- _TASK ITEM_: Using the lines below, work out the count of those that hold "orange". Give the number only.

(SUPPLIED RECORDS begins)

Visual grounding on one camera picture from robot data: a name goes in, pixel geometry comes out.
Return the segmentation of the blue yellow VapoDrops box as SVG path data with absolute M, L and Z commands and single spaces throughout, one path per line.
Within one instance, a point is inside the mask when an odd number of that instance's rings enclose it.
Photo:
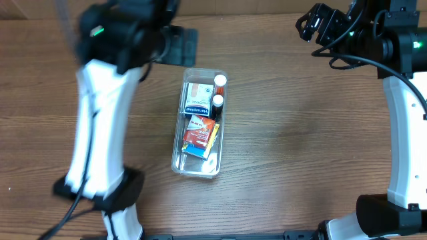
M 200 148 L 194 147 L 193 145 L 190 145 L 189 143 L 184 143 L 183 147 L 181 149 L 182 152 L 193 155 L 195 157 L 202 158 L 204 160 L 208 160 L 210 151 L 211 151 L 211 149 L 214 146 L 214 143 L 216 141 L 216 137 L 218 135 L 219 128 L 220 128 L 220 124 L 216 123 L 214 125 L 213 131 L 209 137 L 209 140 L 207 142 L 207 146 L 205 149 L 200 149 Z

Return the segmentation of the orange tube white cap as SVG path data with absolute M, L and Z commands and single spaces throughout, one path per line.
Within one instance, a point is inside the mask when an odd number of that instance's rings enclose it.
M 216 75 L 214 77 L 214 93 L 216 95 L 224 96 L 227 81 L 227 77 L 222 74 Z

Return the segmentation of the red orange small box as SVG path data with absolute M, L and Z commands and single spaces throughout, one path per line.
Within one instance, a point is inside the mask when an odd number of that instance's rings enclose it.
M 214 125 L 215 121 L 213 119 L 192 115 L 185 130 L 183 142 L 200 149 L 205 149 L 210 135 L 214 130 Z

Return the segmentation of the white blue Hansaplast box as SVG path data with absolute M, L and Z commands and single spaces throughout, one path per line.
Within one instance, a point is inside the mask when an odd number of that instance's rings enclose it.
M 213 85 L 188 83 L 183 112 L 186 115 L 209 117 Z

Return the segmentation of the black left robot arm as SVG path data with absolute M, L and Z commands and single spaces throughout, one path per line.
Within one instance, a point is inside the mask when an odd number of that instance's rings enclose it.
M 108 239 L 143 239 L 136 202 L 143 172 L 123 164 L 131 102 L 154 63 L 192 67 L 197 31 L 172 25 L 174 0 L 107 1 L 81 14 L 70 36 L 81 66 L 75 147 L 54 194 L 87 199 L 103 217 Z

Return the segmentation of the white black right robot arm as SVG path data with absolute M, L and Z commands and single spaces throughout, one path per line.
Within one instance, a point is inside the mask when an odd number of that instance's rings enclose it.
M 353 213 L 296 239 L 389 239 L 426 232 L 426 29 L 416 0 L 353 1 L 347 12 L 315 4 L 296 22 L 314 57 L 342 69 L 377 69 L 389 113 L 392 166 L 385 194 L 361 195 Z

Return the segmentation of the dark bottle white cap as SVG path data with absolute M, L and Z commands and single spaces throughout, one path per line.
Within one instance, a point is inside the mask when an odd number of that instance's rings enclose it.
M 224 97 L 222 95 L 214 95 L 211 104 L 211 118 L 219 121 L 222 115 L 224 106 Z

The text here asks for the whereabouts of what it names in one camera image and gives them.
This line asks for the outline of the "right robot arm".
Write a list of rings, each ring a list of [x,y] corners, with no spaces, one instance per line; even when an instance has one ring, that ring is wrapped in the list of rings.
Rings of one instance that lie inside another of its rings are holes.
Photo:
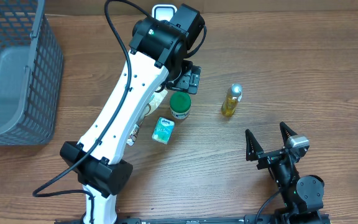
[[[319,212],[323,208],[323,179],[317,175],[301,177],[295,167],[308,152],[310,140],[284,122],[280,123],[280,132],[282,148],[265,152],[252,132],[245,131],[246,160],[256,161],[259,170],[267,169],[278,190],[261,205],[256,215],[244,219],[249,223],[330,223],[329,216]],[[263,216],[265,207],[278,195],[282,196],[284,207]]]

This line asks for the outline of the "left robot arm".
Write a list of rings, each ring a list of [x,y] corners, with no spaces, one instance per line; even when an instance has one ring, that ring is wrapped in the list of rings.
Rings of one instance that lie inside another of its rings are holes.
[[[147,15],[136,22],[127,62],[104,108],[79,141],[60,150],[86,195],[80,223],[116,223],[116,196],[133,170],[122,158],[127,139],[156,89],[197,93],[201,69],[189,58],[200,34],[206,34],[205,21],[186,4],[168,21]]]

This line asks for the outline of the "green lid jar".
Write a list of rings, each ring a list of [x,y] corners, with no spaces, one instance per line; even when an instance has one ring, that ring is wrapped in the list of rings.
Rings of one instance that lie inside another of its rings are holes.
[[[191,97],[184,92],[175,92],[170,98],[171,114],[176,119],[188,117],[191,108]]]

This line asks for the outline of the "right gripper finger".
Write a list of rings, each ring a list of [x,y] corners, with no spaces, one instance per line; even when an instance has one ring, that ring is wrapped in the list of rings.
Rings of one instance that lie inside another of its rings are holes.
[[[280,122],[280,131],[284,145],[286,145],[286,142],[289,137],[297,135],[297,133],[294,132],[291,128],[289,128],[283,121]]]
[[[256,161],[264,150],[249,129],[246,129],[246,160]]]

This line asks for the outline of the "brown white snack wrapper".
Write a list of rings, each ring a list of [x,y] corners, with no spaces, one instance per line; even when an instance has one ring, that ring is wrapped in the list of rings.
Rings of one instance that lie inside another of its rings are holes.
[[[161,102],[163,101],[163,99],[166,97],[168,91],[167,90],[162,90],[159,93],[153,93],[153,95],[151,96],[149,103],[146,104],[143,112],[141,113],[139,119],[137,120],[137,122],[135,123],[132,132],[129,135],[129,138],[127,139],[127,145],[128,146],[133,146],[137,135],[139,133],[139,129],[142,126],[142,123],[144,121],[144,118],[151,115],[161,104]]]

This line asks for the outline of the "yellow dish soap bottle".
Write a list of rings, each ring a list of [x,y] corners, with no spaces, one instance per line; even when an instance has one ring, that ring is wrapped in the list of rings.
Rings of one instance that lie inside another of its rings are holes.
[[[242,85],[238,83],[232,84],[227,90],[225,100],[221,107],[222,115],[231,117],[236,110],[237,104],[242,99]]]

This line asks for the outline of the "teal white tissue pack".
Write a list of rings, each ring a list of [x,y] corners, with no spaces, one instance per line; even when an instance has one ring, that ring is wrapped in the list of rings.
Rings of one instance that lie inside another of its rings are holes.
[[[152,134],[152,139],[163,144],[168,144],[174,127],[175,123],[173,121],[159,117]]]

(SUPPLIED RECORDS ends)

- _RESULT_: 2